TASK DESCRIPTION => Write out every line below that contains "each".

PROVIDED DATA =>
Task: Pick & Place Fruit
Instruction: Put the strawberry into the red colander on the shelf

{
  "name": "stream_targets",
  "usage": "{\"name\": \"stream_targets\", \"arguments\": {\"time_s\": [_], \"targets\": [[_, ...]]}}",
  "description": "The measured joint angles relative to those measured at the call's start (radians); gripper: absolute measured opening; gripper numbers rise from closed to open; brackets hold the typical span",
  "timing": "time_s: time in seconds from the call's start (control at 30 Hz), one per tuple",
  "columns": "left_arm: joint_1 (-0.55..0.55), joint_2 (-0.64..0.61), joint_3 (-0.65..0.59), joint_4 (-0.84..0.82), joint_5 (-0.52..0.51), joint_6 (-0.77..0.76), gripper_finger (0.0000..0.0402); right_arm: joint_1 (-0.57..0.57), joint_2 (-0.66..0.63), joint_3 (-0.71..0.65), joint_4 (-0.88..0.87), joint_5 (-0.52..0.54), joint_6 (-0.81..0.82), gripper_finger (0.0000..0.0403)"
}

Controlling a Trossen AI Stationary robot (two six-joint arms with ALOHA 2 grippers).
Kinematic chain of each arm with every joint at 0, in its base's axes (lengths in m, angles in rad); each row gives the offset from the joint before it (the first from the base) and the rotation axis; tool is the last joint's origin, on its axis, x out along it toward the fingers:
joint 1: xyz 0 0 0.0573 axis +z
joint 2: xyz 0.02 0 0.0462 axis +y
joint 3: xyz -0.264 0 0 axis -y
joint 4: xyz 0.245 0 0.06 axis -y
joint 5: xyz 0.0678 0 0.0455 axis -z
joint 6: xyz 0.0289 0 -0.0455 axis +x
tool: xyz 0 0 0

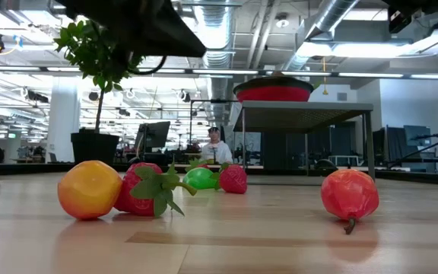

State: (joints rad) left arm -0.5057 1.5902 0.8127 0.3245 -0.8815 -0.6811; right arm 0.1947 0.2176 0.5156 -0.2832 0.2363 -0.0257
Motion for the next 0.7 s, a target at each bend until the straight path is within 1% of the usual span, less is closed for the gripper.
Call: {"name": "stream_targets", "arguments": {"time_s": [0.27, 0.37, 0.47, 0.53, 0.7], "targets": [[0.083, -0.001, 0.0, 0.0, 0.016, 0.002, 0.0003, 0.0, 0.0, 0.0, -0.001, 0.0, 0.0, 0.0001], [0.106, -0.001, 0.0, 0.004, 0.024, 0.003, 0.0005, -0.001, 0.0, 0.0, -0.027, 0.002, -0.025, 0.0001], [0.128, -0.001, 0.0, 0.005, 0.024, 0.003, 0.0005, -0.001, 0.005, -0.02, 0.004, 0.02, -0.074, 0.0001], [0.145, -0.001, 0.0, 0.005, 0.025, 0.003, 0.0005, -0.001, 0.005, -0.027, 0.026, 0.024, -0.077, 0.0001], [0.17, -0.001, 0.0, 0.007, 0.025, 0.003, 0.0006, 0.007, 0.005, -0.028, 0.018, 0.023, 0.008, 0.0001]]}}
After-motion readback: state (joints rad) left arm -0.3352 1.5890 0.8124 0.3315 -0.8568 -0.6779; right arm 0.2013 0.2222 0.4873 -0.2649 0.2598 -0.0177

RESULT OF THIS TASK =>
Kinematic chain of each arm with every joint at 0, in its base's axes (lengths in m, angles in rad); each row gives the offset from the joint before it (the first from the base) and the rotation axis; tool is the last joint's origin, on its axis, x out along it toward the fingers:
Motion for the next 0.7 s, a target at each bend until the straight path is within 1% of the usual span, less is closed for the gripper.

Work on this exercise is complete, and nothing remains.